[Aim of the exercise]:
Please copy the data below exactly, from its first line through the line holding "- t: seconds", and skip the pictures.

[Information supplied]:
※
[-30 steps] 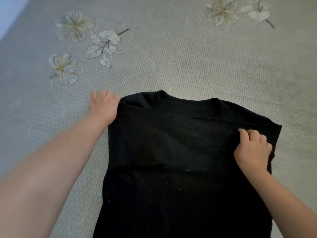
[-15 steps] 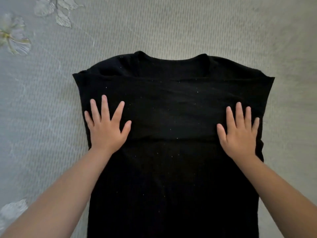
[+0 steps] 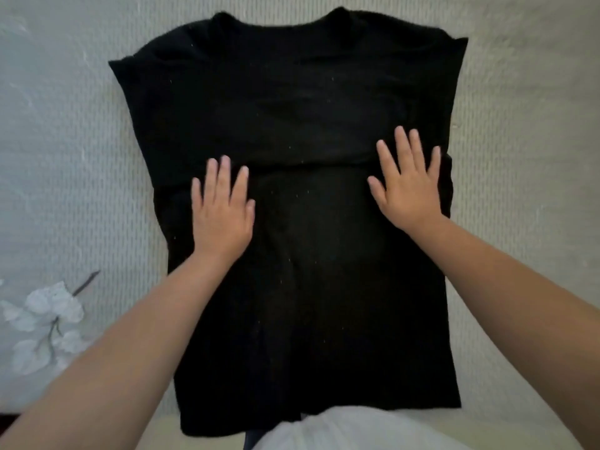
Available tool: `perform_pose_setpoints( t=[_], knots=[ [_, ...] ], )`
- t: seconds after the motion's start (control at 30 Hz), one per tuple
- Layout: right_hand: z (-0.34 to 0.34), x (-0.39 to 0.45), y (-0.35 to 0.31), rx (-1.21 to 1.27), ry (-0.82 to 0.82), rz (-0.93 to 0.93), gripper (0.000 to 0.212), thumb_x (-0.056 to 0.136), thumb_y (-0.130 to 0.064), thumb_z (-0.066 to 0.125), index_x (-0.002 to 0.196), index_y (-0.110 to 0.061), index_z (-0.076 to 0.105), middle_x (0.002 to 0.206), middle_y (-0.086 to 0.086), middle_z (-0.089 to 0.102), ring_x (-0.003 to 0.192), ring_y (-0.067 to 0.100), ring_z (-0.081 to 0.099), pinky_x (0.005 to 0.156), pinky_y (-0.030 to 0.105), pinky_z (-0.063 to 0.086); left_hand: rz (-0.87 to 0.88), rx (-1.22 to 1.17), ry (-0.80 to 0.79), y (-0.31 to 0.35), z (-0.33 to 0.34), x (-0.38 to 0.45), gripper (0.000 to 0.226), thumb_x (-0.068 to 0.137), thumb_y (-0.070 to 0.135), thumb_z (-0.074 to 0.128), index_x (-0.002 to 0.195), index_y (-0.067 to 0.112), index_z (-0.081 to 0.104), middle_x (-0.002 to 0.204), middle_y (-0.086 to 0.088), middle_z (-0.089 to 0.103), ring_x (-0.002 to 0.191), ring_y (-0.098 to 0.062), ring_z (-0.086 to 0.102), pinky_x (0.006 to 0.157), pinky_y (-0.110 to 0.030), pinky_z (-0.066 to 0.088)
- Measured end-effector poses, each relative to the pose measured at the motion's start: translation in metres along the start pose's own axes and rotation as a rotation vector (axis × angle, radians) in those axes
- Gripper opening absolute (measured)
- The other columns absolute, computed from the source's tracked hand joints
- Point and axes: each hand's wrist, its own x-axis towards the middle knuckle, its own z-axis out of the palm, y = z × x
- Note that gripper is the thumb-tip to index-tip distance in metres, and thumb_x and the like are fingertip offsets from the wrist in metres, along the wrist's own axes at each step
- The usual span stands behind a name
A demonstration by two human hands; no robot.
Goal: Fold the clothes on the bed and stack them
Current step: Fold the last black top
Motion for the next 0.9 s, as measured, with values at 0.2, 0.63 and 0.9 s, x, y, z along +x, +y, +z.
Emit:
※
[Task result]:
[-30 steps] 
[-15 steps] 
[+0 steps] 
Available tool: `perform_pose_setpoints( t=[_], knots=[ [_, ...] ], )`
- t: seconds after the motion's start (control at 30 Hz), one per tuple

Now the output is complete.